IAS Prelims 2017 Important Topics on Current Affairs: The Union Public Service Commission (UPSC) will conduct the civil services (CS) preliminary examination on June 18 this year. It is one of the most esteemed and toughest exams in the country. With a success rate of 0.1- 0.3 percent of the total percentage of candidates who apply, it is really difficult to nail the examination.
As you know, On 28th March 2017, we have shared IAS Prelims 2017 Important Topics on current affairs which will help you prepare for your upcoming examination. Here is the topic that we have discussed on 31st March 2017, Click on the link below to explore.
As promised, today we are going to continue with the Fifth topic i.e Blizzards. Let us provide you the brief explanation of the said topic.
IAS Prelims 2017 Important Topics on Current Affairs:Blizzards
Current Affairs is an extremely essential component of all major competitive exams. An aspirant who has a grip over General knowledge is always at an advantage, not just for written examinations but also interviews. Updating Daily GK will help you perform well in all the competitive exams.
Let us provide you the explanation of the given topic.
Officially, the National Weather Service defines a blizzard as a storm which contains large amounts of snow OR blowing snow, with winds in excess of 35 mph and visibilities of less than 1/4 mile for an extended period of time (at least 3 hours)
Blizzards are dangerous winter storms that are a combination of blowing snow and wind resulting in very low visibilities. While heavy snowfalls and severe cold often accompany blizzards, they are not required. Sometimes strong winds pick up snow that has already fallen, creating a ground blizzard.
Blizzard conditions often develop on the northwest side of an intense storm system. The difference between the lower pressure in the storm and the higher pressure to the west creates a tight pressure gradient, or difference in pressure between two locations, which in turn results in very strong winds. These strong winds pick up available snow from the ground, or blow any snow which is falling, creating very low visibilities and the potential for significant drifting of snow.
- A blizzard is defined as a snowstorm in which air temperatures are low (generally less than -10°C) and
- winds of at least 30 knots (55.6 km/hr) blow falling snow or that, which has already fallen, such that
- visibility does not exceed 200 m. It lasts for a prolonged period of time typically three hours or more.
- It results from interrelationships among snowfall, temperature, wind and patterns of human activity.
- These winds combine with snow and blowing snow to produce extreme conditions.
- The difference between a blizzard and a snowstorm is the strength of the wind, not the amount of snow.
- While severe cold and large amounts of drifting snow may accompany blizzards, they are not required.
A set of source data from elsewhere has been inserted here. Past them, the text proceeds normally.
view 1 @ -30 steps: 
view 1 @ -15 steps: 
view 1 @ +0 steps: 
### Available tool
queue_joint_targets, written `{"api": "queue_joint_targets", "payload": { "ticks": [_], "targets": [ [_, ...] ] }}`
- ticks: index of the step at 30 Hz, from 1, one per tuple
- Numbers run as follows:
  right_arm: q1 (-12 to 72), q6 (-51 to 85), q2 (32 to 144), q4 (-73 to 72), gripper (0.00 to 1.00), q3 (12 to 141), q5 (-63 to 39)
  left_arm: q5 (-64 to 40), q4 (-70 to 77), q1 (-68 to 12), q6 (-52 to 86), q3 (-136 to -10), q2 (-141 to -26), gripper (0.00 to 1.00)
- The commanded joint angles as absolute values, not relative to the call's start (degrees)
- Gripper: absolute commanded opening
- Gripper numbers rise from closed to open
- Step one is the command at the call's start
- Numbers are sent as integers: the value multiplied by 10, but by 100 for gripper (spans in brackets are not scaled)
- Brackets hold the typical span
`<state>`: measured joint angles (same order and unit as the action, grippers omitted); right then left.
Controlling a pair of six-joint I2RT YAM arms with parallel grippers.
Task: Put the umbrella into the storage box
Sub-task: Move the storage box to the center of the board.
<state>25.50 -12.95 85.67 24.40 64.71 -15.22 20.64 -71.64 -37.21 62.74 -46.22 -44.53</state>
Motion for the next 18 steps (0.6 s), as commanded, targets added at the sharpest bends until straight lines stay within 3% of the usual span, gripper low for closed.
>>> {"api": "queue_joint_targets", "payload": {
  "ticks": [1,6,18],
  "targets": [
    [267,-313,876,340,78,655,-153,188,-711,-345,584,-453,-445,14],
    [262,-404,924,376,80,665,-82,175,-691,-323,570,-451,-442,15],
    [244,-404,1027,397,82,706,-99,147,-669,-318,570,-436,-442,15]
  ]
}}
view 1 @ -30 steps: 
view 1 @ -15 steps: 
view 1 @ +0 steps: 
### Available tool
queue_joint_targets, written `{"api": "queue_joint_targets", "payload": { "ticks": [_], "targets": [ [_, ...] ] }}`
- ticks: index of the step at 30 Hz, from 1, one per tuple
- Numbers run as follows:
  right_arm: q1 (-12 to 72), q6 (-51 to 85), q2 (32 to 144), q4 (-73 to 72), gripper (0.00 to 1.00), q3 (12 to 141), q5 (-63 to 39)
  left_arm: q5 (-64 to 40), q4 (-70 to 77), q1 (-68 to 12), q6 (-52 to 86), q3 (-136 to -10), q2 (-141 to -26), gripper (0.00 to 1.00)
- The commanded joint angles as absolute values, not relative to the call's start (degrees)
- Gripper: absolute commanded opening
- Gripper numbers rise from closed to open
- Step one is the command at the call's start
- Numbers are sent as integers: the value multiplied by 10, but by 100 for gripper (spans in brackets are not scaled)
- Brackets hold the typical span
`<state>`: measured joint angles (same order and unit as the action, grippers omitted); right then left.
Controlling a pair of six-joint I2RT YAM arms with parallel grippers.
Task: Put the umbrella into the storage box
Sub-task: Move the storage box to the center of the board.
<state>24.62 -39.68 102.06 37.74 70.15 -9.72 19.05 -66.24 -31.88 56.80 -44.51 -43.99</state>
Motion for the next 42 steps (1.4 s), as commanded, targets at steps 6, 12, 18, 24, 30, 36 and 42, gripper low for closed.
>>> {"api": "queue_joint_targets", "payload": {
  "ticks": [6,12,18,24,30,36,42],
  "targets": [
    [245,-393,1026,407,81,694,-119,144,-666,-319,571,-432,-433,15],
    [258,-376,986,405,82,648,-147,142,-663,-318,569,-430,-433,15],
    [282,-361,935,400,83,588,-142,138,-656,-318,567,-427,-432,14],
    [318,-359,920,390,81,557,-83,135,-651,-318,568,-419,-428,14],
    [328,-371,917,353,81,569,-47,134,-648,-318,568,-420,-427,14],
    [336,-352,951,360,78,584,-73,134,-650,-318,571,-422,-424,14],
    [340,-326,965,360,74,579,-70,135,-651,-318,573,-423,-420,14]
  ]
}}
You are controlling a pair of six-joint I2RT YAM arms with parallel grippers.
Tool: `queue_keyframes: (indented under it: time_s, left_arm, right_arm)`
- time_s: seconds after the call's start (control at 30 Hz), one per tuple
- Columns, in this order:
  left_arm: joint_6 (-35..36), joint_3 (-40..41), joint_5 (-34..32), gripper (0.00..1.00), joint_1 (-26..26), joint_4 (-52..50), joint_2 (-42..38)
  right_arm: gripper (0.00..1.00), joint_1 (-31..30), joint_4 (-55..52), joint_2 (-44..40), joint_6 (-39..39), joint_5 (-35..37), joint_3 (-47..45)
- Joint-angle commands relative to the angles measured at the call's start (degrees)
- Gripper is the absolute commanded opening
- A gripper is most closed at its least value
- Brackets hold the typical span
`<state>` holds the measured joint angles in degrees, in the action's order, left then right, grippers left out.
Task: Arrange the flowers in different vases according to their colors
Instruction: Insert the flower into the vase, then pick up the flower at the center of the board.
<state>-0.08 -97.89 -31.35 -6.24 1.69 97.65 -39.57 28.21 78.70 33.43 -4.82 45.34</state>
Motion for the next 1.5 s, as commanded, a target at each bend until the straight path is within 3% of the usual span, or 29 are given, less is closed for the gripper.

- Blizzard conditions of cold temperatures and strong winds can cause wind chill values that can result in hypothermia or frostbite. The wind chill factor is the amount of cooling the human body feels due to the combination of wind and temperature.
Types of Blizzard
Ground blizzards are different from traditional blizzards in that they do not dump any kind of significant snowfall. Instead a ground blizzard occurs when high winds blow snow that has already fallen. There are three main types of ground blizzards: horizontal advection, which has wind blowing horizontally across the Earth’s surface, picking up snow and blowing it; vertical advection, in which there is an upward draft with the wind, blowing the snow high into the atmosphere to create waves hundreds of feet in height; and thermal-mechanical, which is essentially a combination of the previous two. While the latter is rare, it can bury a two-story house and be seen from space.
Lake-effect blizzards, seen most commonly along the shorelines of larger lakes such as the Great Lakes Region of North America, are the products of lake-effect snow combined with high winds. These blizzards are relatively rare due to how lake-effect snow is formed. When cold winter winds blow across the warmer lake water, the winds lift the water vapor into the air and this is dumped along the shoreline. Because lake-effect snow doesn’t often rise when the winds blow too fast, lake-effect blizzards are rare events.
A “traditional” blizzard is, for all intents and purposes, a snowstorm. This means that a blizzard will often include heavy snow and below-freezing temperatures. What makes a blizzard different than a snowstorm is that, unlike snowstorms, a blizzard must have high winds of at least 35mph, or 56 km/h. Additionally, a blizzard must reduce visibility to no more than 1,300 feet for extended periods of time.